* **Input material**:
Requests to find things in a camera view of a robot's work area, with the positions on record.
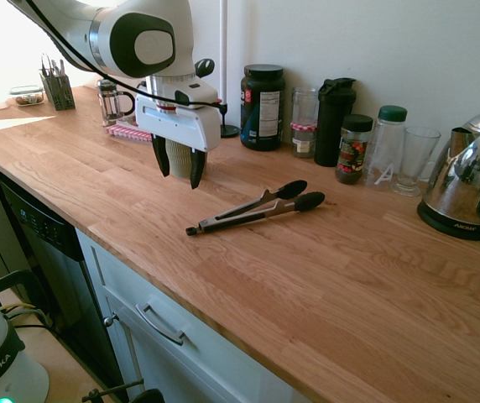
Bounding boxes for black shaker bottle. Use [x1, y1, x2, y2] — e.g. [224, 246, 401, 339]
[313, 77, 357, 168]

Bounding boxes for black kettle base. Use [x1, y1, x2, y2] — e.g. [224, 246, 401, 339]
[416, 200, 480, 242]

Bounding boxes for green ribbed ceramic cup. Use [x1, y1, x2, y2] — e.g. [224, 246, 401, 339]
[164, 138, 208, 180]

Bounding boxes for metal drawer handle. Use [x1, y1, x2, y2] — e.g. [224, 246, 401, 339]
[135, 302, 185, 346]

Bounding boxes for black candle holder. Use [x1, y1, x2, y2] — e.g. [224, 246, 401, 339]
[217, 100, 241, 139]

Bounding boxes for empty clear glass jar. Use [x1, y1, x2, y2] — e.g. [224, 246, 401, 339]
[292, 86, 320, 126]

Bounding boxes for red gingham cookbook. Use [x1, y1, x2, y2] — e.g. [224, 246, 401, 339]
[105, 123, 154, 144]

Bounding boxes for clear bottle with green lid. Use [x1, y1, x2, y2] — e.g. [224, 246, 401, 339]
[363, 105, 409, 191]

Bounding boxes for white taper candle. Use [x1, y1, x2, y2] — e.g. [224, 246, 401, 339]
[218, 0, 229, 104]

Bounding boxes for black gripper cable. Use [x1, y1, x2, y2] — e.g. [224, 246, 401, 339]
[25, 0, 224, 110]

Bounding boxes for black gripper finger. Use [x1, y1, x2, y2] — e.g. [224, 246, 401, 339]
[189, 146, 209, 191]
[151, 133, 171, 178]

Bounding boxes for black slotted spatula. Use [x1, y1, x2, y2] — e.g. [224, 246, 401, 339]
[193, 58, 216, 79]

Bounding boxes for glass French press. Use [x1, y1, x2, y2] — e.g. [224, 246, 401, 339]
[97, 78, 135, 127]

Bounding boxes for grey cutlery caddy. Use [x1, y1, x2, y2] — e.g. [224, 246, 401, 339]
[39, 71, 76, 112]

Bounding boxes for black dishwasher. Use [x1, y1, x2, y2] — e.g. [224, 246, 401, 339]
[0, 174, 128, 387]

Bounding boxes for steel tongs with black tips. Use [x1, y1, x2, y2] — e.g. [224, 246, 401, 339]
[185, 179, 326, 237]

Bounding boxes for black protein powder tub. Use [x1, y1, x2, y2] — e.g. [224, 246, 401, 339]
[239, 63, 286, 152]

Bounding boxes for glass food container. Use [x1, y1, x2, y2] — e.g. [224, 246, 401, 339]
[8, 85, 45, 107]

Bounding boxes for stainless steel electric kettle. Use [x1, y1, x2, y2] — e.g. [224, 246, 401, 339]
[422, 101, 480, 226]

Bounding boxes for small jar with gingham lid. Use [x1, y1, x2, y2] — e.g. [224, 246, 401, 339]
[290, 121, 319, 160]

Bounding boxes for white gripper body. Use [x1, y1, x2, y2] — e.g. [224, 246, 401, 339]
[134, 81, 223, 153]

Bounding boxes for spice jar with black lid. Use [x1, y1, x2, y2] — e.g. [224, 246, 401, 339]
[335, 113, 374, 185]

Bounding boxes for clear drinking glass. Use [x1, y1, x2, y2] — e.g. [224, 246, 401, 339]
[390, 125, 441, 197]

* **Instructions to follow**:
For this exercise, return the data above exactly and leave every picture out.

* **Worked solution**:
Requests to find things in a camera view of a robot's work area, with the positions on record.
Bounding boxes for black shaker bottle. Use [x1, y1, x2, y2] — e.g. [224, 246, 401, 339]
[313, 77, 357, 168]

Bounding boxes for black kettle base. Use [x1, y1, x2, y2] — e.g. [224, 246, 401, 339]
[416, 200, 480, 242]

Bounding boxes for green ribbed ceramic cup. Use [x1, y1, x2, y2] — e.g. [224, 246, 401, 339]
[164, 138, 208, 180]

Bounding boxes for metal drawer handle. Use [x1, y1, x2, y2] — e.g. [224, 246, 401, 339]
[135, 302, 185, 346]

Bounding boxes for black candle holder. Use [x1, y1, x2, y2] — e.g. [224, 246, 401, 339]
[217, 100, 241, 139]

Bounding boxes for empty clear glass jar. Use [x1, y1, x2, y2] — e.g. [224, 246, 401, 339]
[292, 86, 320, 126]

Bounding boxes for red gingham cookbook. Use [x1, y1, x2, y2] — e.g. [224, 246, 401, 339]
[105, 123, 154, 144]

Bounding boxes for clear bottle with green lid. Use [x1, y1, x2, y2] — e.g. [224, 246, 401, 339]
[363, 105, 409, 191]

Bounding boxes for white taper candle. Use [x1, y1, x2, y2] — e.g. [224, 246, 401, 339]
[218, 0, 229, 104]

Bounding boxes for black gripper cable. Use [x1, y1, x2, y2] — e.g. [224, 246, 401, 339]
[25, 0, 224, 110]

Bounding boxes for black gripper finger. Use [x1, y1, x2, y2] — e.g. [224, 246, 401, 339]
[189, 146, 209, 191]
[151, 133, 171, 178]

Bounding boxes for black slotted spatula. Use [x1, y1, x2, y2] — e.g. [224, 246, 401, 339]
[193, 58, 216, 79]

Bounding boxes for glass French press. Use [x1, y1, x2, y2] — e.g. [224, 246, 401, 339]
[97, 78, 135, 127]

Bounding boxes for grey cutlery caddy. Use [x1, y1, x2, y2] — e.g. [224, 246, 401, 339]
[39, 71, 76, 112]

Bounding boxes for black dishwasher. Use [x1, y1, x2, y2] — e.g. [224, 246, 401, 339]
[0, 174, 128, 387]

Bounding boxes for steel tongs with black tips. Use [x1, y1, x2, y2] — e.g. [224, 246, 401, 339]
[185, 179, 326, 237]

Bounding boxes for black protein powder tub. Use [x1, y1, x2, y2] — e.g. [224, 246, 401, 339]
[239, 63, 286, 152]

Bounding boxes for glass food container. Use [x1, y1, x2, y2] — e.g. [224, 246, 401, 339]
[8, 85, 45, 107]

Bounding boxes for stainless steel electric kettle. Use [x1, y1, x2, y2] — e.g. [224, 246, 401, 339]
[422, 101, 480, 226]

Bounding boxes for small jar with gingham lid. Use [x1, y1, x2, y2] — e.g. [224, 246, 401, 339]
[290, 121, 319, 160]

Bounding boxes for white gripper body. Use [x1, y1, x2, y2] — e.g. [224, 246, 401, 339]
[134, 81, 223, 153]

Bounding boxes for spice jar with black lid. Use [x1, y1, x2, y2] — e.g. [224, 246, 401, 339]
[335, 113, 374, 185]

Bounding boxes for clear drinking glass. Use [x1, y1, x2, y2] — e.g. [224, 246, 401, 339]
[390, 125, 441, 197]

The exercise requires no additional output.